***** Available data *****

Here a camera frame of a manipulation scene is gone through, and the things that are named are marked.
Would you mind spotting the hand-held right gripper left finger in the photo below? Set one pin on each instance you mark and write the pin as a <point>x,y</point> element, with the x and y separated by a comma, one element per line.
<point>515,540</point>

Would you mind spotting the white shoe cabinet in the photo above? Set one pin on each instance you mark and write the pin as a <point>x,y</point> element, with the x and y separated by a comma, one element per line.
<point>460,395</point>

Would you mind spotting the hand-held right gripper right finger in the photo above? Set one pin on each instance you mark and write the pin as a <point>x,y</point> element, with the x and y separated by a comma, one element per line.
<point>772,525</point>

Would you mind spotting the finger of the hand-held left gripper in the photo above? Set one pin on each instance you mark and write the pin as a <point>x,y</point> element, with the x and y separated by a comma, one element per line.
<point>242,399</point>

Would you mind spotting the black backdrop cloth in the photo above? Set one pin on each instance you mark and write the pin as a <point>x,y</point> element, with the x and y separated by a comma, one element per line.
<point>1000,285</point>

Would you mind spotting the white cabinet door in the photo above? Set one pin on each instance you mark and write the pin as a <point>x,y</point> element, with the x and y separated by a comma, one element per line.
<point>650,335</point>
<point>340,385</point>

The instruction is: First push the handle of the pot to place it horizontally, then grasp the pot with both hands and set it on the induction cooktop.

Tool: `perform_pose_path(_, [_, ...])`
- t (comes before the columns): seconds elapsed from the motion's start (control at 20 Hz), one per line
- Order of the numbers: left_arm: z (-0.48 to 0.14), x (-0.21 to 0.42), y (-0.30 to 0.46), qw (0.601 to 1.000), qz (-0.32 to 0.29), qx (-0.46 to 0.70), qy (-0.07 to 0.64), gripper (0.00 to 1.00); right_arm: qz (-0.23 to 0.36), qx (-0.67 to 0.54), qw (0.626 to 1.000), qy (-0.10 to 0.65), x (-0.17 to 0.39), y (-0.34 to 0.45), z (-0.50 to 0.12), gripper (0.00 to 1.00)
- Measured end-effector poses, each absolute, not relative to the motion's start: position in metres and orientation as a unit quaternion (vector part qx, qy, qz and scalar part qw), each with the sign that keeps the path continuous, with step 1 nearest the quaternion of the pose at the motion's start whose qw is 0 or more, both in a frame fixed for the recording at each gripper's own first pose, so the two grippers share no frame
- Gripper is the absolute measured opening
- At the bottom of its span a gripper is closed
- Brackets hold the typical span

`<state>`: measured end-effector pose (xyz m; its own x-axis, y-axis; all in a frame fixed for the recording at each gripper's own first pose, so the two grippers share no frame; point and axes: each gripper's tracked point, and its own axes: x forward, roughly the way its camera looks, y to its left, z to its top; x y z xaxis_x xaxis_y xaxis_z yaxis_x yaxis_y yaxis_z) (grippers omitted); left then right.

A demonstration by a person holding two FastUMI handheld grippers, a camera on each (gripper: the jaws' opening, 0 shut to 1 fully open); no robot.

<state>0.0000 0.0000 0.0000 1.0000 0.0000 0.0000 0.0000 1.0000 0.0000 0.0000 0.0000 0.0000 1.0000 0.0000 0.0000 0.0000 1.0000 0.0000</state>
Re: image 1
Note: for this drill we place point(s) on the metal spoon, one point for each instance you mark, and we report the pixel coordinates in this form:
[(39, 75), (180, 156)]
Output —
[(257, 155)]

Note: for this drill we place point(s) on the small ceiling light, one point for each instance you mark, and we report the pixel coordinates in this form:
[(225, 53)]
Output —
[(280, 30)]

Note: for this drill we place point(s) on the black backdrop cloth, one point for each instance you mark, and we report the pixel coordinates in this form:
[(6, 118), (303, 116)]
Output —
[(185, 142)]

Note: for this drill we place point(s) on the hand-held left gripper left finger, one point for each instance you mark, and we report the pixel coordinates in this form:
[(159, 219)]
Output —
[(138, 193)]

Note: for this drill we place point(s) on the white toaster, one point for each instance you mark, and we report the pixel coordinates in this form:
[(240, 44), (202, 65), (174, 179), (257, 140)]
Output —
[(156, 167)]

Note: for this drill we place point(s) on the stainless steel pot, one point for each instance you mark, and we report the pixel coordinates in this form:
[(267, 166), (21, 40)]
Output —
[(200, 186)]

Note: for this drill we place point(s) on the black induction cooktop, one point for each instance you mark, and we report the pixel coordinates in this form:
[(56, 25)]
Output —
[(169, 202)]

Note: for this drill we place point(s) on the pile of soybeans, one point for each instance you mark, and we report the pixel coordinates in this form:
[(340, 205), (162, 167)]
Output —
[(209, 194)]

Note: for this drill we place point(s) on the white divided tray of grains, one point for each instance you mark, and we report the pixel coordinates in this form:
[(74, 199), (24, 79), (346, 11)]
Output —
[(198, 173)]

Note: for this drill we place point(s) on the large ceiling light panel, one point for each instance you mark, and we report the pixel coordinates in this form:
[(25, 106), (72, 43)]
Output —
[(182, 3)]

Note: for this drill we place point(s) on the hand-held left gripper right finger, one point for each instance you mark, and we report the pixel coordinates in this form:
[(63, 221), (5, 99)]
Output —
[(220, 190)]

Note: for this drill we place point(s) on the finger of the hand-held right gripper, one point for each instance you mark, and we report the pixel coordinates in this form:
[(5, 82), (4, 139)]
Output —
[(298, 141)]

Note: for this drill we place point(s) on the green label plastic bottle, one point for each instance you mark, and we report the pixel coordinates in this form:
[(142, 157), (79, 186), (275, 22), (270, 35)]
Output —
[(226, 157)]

*****
***** Available data *****

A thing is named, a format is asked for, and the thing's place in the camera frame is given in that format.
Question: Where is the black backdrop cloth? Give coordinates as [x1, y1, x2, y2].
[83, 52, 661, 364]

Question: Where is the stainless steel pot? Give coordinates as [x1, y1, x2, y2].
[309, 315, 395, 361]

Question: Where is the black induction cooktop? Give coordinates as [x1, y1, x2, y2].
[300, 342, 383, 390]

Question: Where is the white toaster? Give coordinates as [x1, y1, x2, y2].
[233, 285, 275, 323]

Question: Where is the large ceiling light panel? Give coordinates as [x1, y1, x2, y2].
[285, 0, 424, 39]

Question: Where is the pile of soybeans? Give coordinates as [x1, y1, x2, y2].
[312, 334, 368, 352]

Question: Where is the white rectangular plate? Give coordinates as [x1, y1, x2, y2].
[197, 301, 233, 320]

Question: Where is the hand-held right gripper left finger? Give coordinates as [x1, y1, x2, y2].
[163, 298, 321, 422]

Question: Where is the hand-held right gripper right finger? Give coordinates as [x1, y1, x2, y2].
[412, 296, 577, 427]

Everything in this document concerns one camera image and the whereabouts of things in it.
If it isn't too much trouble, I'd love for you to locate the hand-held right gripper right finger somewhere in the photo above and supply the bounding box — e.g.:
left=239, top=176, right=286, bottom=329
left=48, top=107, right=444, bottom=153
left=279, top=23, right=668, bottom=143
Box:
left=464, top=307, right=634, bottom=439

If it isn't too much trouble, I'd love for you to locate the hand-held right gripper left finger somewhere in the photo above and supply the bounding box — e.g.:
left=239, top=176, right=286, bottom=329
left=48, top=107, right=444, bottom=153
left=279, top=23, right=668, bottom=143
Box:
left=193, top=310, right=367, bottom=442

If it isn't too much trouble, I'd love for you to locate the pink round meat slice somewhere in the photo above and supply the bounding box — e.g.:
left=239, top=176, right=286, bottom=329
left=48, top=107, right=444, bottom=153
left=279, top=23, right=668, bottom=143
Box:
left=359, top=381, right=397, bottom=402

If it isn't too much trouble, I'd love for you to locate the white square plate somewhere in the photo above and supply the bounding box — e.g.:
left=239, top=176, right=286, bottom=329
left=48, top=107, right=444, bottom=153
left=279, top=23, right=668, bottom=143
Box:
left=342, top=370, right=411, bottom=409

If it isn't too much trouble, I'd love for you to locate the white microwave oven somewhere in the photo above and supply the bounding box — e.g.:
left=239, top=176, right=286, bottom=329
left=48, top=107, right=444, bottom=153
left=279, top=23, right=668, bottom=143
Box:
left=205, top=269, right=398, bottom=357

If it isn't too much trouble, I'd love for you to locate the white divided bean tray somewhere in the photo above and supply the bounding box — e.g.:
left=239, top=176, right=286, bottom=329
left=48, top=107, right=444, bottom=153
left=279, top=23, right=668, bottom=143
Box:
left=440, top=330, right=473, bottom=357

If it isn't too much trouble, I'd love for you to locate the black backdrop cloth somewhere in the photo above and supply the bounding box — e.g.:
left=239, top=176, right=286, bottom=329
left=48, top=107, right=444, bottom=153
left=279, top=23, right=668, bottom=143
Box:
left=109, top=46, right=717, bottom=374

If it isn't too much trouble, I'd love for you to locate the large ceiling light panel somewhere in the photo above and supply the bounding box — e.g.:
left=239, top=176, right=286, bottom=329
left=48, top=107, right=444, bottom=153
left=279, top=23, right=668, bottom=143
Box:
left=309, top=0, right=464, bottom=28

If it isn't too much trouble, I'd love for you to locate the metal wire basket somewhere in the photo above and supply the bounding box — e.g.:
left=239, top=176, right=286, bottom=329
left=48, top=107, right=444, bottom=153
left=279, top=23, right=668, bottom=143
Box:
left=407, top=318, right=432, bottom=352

*****
***** Available data *****

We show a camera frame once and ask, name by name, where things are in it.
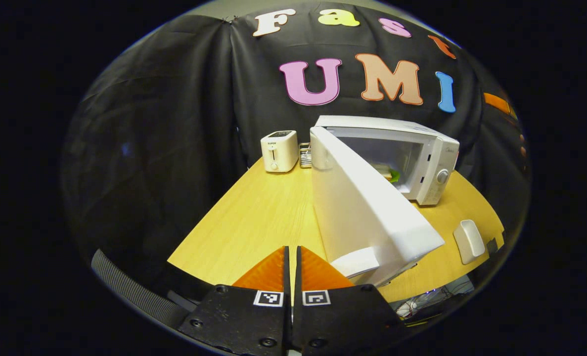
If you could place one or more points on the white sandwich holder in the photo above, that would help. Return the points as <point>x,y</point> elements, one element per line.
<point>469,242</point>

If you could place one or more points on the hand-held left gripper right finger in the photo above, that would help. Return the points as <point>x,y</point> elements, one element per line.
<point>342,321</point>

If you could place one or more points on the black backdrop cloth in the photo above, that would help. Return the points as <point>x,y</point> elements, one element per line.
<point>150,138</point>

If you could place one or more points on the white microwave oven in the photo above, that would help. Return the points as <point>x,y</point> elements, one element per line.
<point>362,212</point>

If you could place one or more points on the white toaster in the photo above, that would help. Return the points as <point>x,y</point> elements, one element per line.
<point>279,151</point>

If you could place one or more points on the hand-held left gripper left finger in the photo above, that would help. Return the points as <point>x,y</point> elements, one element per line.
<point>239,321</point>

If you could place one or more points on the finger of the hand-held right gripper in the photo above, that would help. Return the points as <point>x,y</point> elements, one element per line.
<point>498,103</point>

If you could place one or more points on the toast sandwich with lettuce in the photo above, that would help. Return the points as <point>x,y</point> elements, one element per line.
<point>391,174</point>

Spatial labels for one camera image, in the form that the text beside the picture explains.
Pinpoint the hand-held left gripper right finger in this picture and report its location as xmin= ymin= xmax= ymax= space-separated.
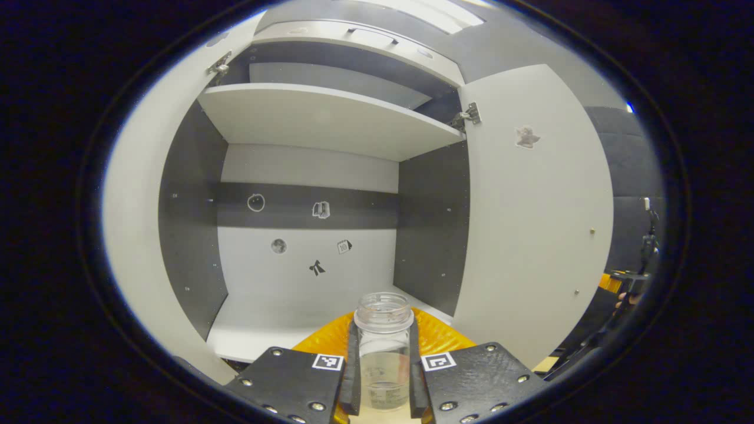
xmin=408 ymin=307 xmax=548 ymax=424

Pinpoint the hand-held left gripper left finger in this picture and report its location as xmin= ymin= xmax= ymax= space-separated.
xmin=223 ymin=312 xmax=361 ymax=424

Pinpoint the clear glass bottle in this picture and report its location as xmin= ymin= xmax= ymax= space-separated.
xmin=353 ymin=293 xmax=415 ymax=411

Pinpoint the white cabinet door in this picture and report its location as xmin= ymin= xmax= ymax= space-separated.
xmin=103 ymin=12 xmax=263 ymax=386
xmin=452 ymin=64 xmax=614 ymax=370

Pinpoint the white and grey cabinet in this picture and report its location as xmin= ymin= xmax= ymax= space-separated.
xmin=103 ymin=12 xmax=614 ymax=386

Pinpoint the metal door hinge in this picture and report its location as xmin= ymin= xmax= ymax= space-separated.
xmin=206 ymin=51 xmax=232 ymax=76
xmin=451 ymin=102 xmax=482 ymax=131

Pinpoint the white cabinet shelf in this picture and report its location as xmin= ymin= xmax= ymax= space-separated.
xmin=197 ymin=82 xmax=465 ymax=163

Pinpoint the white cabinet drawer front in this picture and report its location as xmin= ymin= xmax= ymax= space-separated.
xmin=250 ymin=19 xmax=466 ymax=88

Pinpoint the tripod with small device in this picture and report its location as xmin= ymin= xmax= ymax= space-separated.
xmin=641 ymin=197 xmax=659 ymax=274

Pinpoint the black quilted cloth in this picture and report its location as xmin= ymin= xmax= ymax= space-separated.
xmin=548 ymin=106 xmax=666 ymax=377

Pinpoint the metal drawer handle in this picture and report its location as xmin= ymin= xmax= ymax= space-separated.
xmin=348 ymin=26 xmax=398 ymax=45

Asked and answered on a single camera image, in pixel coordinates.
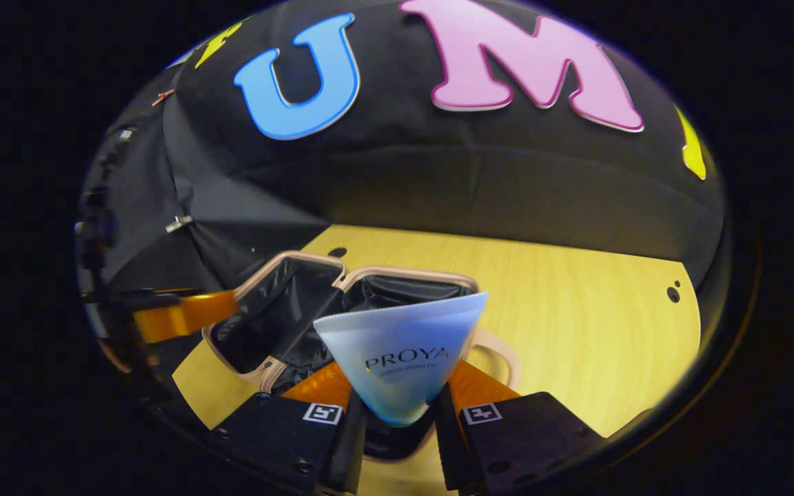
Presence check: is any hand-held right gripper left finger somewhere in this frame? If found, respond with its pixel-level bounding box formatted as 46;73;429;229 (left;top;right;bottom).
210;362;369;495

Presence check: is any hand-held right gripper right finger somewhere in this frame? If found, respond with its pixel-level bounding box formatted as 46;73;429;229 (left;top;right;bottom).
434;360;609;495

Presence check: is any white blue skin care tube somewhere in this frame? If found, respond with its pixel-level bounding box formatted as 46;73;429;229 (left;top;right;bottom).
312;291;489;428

*****

■ Task item
Taking the entries above, write out exactly the lines starting with the line containing "Here a camera" and going on through the line containing "<point>242,399</point>", both included, and nothing else.

■ Answer box
Here a camera frame of a manipulation scene is gone through, and the things that are named are marked.
Would you mind spotting the hand-held right gripper left finger in the photo below? Set one pin on each instance you mark and write the pin as a <point>x,y</point> element, with the x and y separated by a comma, one element per line.
<point>515,540</point>

Would you mind spotting the white shoe cabinet in the photo above? Set one pin on each instance you mark and write the pin as a <point>x,y</point> element, with the x and y separated by a comma, one element per line.
<point>460,395</point>

Would you mind spotting the hand-held right gripper right finger in the photo above? Set one pin on each instance you mark and write the pin as a <point>x,y</point> element, with the x and y separated by a comma, one element per line.
<point>772,525</point>

Would you mind spotting the finger of the hand-held left gripper in the photo above? Set one pin on each instance you mark and write the pin as a <point>x,y</point> element, with the x and y separated by a comma, one element per line.
<point>242,399</point>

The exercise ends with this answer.